When there’s a complex list of pros and cons driving a potentially expensive action, Reid seeks a single decisive reason to go for it—not a blended reason. For example, we were once discussing whether it’d make sense for him to travel to China. There was the LinkedIn expansion activity in China; some fun intellectual events happening; the launch of The Start-Up of You in Chinese. A variety of possible good reasons to go, but none justified a trip in and of itself. He said, “There needs to be one decisive reason. And then the worthiness of the trip needs to be measured against that one reason. If I go, then we can backfill into the schedule all the other secondary activities. But if I go for a blended reason, I’ll almost surely come back and feel like it was a waste a time.” He did not go on the trip. If you come up with a list of many reasons to do something, Nassim Taleb once wrote, you are trying to convince yourself—if there isn’t one clear reason, don’t do it. (An analogous belief Reid has about consumer internet business models: there’s generally one main business model. Listing a blend of possible revenue streams makes investors nervous. LinkedIn is the exception that proves this rule!)

One last gem:

12. Trade up on trust even if it means you trade down on competency.
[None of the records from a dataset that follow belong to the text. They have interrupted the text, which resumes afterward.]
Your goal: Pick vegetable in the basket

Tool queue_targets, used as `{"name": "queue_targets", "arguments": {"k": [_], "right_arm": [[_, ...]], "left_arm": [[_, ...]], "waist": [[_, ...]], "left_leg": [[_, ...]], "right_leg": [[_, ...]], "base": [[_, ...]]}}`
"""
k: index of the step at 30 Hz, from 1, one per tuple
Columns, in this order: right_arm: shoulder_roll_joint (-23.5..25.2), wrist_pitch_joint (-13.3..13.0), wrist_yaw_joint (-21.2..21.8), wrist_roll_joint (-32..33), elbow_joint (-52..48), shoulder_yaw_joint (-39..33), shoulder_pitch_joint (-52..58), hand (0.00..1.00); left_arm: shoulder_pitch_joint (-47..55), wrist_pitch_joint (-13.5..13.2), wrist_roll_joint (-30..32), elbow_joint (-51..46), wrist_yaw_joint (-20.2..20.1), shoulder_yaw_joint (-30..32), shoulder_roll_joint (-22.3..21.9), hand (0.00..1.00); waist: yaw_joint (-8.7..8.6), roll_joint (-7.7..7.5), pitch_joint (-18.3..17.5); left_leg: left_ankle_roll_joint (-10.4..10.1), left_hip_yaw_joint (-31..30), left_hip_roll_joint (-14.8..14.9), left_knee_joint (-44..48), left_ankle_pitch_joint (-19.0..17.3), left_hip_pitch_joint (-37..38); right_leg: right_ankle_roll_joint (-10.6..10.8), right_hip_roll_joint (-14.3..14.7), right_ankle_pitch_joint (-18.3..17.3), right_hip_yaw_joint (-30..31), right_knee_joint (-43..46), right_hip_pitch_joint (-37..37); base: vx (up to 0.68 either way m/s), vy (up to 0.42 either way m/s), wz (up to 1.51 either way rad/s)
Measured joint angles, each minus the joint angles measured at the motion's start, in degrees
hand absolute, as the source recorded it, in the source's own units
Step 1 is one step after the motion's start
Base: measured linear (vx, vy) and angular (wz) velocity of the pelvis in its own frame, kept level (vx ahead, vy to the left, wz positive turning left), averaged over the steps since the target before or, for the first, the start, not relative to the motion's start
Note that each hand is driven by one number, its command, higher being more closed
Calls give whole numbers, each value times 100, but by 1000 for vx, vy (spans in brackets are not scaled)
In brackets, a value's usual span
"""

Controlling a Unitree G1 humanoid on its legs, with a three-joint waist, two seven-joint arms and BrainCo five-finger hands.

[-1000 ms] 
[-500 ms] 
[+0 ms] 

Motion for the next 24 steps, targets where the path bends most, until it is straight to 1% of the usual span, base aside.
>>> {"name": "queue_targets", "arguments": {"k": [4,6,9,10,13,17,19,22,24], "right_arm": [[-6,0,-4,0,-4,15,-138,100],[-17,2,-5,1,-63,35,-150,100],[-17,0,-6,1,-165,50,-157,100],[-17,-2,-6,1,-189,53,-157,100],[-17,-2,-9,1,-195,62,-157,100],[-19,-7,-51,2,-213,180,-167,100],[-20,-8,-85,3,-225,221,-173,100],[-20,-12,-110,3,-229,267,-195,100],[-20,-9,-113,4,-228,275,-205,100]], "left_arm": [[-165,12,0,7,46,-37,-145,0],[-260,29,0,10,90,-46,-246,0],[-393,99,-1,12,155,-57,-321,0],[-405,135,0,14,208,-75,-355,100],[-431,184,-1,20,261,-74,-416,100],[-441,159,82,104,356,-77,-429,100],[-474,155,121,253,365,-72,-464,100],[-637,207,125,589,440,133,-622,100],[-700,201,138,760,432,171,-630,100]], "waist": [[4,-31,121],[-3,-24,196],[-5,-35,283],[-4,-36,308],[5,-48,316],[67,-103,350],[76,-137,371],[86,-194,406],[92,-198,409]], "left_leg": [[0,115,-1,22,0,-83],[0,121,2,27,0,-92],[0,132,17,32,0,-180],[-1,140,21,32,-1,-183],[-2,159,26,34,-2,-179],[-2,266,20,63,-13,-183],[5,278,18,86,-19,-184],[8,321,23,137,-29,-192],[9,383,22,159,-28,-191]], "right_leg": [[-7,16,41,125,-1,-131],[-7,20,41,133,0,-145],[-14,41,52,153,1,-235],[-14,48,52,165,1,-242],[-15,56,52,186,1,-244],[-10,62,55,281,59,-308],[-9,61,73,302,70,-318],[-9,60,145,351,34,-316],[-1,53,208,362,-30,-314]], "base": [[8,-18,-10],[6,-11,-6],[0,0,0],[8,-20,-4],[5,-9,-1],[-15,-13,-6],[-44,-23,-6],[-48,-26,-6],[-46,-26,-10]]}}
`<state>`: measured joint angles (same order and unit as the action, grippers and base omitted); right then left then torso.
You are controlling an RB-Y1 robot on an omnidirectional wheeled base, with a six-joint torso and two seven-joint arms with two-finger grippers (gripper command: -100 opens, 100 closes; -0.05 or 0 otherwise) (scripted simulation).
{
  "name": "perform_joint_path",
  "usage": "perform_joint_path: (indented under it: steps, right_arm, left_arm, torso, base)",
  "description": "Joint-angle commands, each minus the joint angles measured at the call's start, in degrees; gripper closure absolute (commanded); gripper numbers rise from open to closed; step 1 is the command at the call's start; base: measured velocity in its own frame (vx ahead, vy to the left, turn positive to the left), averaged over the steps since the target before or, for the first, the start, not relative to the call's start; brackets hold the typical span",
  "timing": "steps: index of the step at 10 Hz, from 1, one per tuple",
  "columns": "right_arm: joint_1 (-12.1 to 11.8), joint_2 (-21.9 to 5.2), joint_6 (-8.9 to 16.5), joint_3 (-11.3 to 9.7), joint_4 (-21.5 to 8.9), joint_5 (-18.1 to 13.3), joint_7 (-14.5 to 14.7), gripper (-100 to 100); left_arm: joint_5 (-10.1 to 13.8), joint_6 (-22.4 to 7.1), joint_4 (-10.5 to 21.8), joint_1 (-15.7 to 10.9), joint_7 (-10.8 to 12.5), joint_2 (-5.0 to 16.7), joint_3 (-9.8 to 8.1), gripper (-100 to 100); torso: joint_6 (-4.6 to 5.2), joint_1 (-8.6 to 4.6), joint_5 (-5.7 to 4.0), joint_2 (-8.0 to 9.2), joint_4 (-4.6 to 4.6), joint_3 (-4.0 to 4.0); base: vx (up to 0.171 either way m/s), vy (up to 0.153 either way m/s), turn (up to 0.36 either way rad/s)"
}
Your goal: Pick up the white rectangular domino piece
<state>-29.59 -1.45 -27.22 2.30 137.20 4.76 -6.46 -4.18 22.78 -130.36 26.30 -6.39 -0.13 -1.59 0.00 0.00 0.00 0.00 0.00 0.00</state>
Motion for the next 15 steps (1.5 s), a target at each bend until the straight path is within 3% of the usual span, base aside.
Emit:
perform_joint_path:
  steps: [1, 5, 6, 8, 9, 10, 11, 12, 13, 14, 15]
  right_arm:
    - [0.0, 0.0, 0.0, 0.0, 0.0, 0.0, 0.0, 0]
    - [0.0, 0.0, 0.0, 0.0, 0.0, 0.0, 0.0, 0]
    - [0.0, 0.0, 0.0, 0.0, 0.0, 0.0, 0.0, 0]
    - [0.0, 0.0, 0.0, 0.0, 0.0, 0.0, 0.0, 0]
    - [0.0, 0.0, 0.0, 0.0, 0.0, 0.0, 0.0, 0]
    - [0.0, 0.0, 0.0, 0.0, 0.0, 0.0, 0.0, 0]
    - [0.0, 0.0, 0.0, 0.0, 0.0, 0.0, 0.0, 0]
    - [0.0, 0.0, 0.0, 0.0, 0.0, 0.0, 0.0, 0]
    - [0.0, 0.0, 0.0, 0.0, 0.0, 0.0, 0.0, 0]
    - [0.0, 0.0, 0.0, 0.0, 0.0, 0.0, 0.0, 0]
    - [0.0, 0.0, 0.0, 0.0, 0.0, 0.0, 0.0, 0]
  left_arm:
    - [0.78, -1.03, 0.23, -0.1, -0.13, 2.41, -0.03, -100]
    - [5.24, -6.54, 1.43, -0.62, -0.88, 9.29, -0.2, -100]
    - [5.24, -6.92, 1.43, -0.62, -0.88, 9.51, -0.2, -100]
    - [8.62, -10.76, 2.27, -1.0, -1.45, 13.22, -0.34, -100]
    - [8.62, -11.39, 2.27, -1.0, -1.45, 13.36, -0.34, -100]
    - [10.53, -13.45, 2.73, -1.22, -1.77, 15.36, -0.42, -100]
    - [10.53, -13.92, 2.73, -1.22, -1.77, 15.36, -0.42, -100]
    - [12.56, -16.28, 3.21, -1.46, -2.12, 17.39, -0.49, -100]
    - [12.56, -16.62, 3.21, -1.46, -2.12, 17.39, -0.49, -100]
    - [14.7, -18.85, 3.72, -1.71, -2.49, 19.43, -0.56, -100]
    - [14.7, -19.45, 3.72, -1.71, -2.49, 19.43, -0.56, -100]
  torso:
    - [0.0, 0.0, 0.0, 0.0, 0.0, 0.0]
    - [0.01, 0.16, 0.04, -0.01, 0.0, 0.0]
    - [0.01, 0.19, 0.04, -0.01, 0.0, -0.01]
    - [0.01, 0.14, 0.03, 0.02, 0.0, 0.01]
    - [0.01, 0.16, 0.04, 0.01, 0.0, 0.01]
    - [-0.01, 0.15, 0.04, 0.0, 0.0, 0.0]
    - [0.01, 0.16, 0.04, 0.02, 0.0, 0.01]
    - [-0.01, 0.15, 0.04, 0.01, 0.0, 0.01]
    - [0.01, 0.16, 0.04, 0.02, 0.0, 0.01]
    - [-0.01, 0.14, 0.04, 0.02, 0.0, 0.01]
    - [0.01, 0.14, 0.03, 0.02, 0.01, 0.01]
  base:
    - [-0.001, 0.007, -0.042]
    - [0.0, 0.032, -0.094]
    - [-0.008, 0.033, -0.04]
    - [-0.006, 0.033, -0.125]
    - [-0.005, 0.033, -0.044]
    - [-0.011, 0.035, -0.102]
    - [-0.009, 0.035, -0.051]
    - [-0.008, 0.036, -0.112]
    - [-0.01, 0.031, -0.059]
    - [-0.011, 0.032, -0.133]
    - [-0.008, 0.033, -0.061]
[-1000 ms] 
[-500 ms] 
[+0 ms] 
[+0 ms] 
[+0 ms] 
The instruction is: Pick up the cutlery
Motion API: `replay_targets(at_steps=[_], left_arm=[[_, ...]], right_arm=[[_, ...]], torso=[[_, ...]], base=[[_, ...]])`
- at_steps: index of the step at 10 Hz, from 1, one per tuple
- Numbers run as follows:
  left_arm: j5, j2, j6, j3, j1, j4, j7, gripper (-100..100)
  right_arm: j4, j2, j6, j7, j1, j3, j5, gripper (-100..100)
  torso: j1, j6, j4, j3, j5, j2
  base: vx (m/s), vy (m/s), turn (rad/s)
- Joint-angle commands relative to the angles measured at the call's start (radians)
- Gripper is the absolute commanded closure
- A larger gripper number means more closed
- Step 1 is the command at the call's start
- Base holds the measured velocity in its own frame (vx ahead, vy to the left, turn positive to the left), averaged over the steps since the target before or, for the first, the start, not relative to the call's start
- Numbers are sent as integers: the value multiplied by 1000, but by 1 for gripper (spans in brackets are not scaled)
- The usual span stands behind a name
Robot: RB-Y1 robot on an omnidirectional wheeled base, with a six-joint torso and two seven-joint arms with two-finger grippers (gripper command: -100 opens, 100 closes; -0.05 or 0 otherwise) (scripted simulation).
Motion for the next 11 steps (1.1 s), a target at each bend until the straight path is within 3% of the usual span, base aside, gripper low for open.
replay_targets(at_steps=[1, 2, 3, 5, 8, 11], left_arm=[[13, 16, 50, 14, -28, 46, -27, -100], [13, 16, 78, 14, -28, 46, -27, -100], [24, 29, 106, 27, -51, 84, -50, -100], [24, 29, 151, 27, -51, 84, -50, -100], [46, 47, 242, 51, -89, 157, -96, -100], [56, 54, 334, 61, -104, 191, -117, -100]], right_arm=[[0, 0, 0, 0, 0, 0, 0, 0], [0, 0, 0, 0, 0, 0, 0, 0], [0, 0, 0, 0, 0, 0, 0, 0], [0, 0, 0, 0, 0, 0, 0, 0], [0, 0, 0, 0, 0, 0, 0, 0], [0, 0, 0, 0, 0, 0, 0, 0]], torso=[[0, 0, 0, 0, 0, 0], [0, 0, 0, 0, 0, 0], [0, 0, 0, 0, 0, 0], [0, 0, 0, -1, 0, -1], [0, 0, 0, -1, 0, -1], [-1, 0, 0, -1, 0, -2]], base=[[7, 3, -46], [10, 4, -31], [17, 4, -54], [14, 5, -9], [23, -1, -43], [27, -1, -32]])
Should you start a company with friends? All things being equal, Reid says yes, because you can move more quickly with trusted friends because you already understand how each other thinks and talks. And moving quickly? That’s critical in the early days of a startup.

But what if all things aren’t equal? If you’re choosing between working with someone who’s a trusted friend and a 7 out of 10 on competence, versus a stranger who’s a 9 out of 10 on competence, who should you pick? Answer: if the trusted friend is a fast learner, pick the trusted friend.

Trade up on trust, even if it means you have to trade down on competency a bit. In other words, choose to work with someone you know who’s a fast learner over someone who’s a bit more qualified who you do not know. Assuming the person you know and trust is in Permanent Beta, he or she can round out their gaps in skills or experience in short order.

As with sports, organizations need to be aligned in both principle and process for any particular strategy to work. Some baseball teams are more analytically driven than others, but that matters little if you can't translate analytical recommendations into on-field execution. The Tampa Bay Devil Rays seemed to be a paragon of such top to bottom alignment in recent years, one reason I'm excited Joe Maddon has moved over to manage the Cubs.

If your organization is in a position where speed matters above all else but management beats the team up over errors you'd expect them to make moving at such a pace, something will give. Nitpick people to death and don't be shocked when they suddenly move much more slowly than you'd want.